WORK TO BE COMPLETED:
Reproduce all the data, character for character.

DATASET SECTION:

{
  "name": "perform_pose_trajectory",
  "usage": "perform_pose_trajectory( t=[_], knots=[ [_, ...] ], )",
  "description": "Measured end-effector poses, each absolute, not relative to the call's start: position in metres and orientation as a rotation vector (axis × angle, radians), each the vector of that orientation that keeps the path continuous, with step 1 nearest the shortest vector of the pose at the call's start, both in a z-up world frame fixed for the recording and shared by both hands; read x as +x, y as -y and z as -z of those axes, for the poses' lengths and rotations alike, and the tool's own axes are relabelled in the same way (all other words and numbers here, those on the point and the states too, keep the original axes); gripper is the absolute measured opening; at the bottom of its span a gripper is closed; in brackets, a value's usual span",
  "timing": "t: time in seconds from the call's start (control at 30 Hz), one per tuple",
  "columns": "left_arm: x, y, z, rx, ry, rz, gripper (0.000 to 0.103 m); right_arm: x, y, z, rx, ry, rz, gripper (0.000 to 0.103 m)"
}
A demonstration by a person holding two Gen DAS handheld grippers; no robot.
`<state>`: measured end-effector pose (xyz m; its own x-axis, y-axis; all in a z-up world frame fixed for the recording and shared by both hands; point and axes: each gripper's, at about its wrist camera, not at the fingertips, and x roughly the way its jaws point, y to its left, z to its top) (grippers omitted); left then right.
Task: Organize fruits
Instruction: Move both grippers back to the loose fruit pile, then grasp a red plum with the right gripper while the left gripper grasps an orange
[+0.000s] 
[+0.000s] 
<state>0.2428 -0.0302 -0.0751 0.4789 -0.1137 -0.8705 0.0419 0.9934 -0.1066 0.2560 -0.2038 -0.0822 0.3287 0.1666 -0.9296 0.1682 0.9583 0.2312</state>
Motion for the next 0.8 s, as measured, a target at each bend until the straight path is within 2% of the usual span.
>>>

YOUR SOLUTION:
{
  "name": "perform_pose_trajectory",
  "usage": "perform_pose_trajectory( t=[_], knots=[ [_, ...] ], )",
  "description": "Measured end-effector poses, each absolute, not relative to the call's start: position in metres and orientation as a rotation vector (axis × angle, radians), each the vector of that orientation that keeps the path continuous, with step 1 nearest the shortest vector of the pose at the call's start, both in a z-up world frame fixed for the recording and shared by both hands; read x as +x, y as -y and z as -z of those axes, for the poses' lengths and rotations alike, and the tool's own axes are relabelled in the same way (all other words and numbers here, those on the point and the states too, keep the original axes); gripper is the absolute measured opening; at the bottom of its span a gripper is closed; in brackets, a value's usual span",
  "timing": "t: time in seconds from the call's start (control at 30 Hz), one per tuple",
  "columns": "left_arm: x, y, z, rx, ry, rz, gripper (0.000 to 0.103 m); right_arm: x, y, z, rx, ry, rz, gripper (0.000 to 0.103 m)"
}
A demonstration by a person holding two Gen DAS handheld grippers; no robot.
`<state>`: measured end-effector pose (xyz m; its own x-axis, y-axis; all in a z-up world frame fixed for the recording and shared by both hands; point and axes: each gripper's, at about its wrist camera, not at the fingertips, and x roughly the way its jaws point, y to its left, z to its top) (grippers omitted); left then right.
Task: Organize fruits
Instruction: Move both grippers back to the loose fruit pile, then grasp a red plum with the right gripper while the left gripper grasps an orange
[+0.000s] 
[+0.000s] 
<state>0.2428 -0.0302 -0.0751 0.4789 -0.1137 -0.8705 0.0419 0.9934 -0.1066 0.2560 -0.2038 -0.0822 0.3287 0.1666 -0.9296 0.1682 0.9583 0.2312</state>
Motion for the next 0.8 s, as measured, a target at each bend until the straight path is within 2% of the usual span.
>>>

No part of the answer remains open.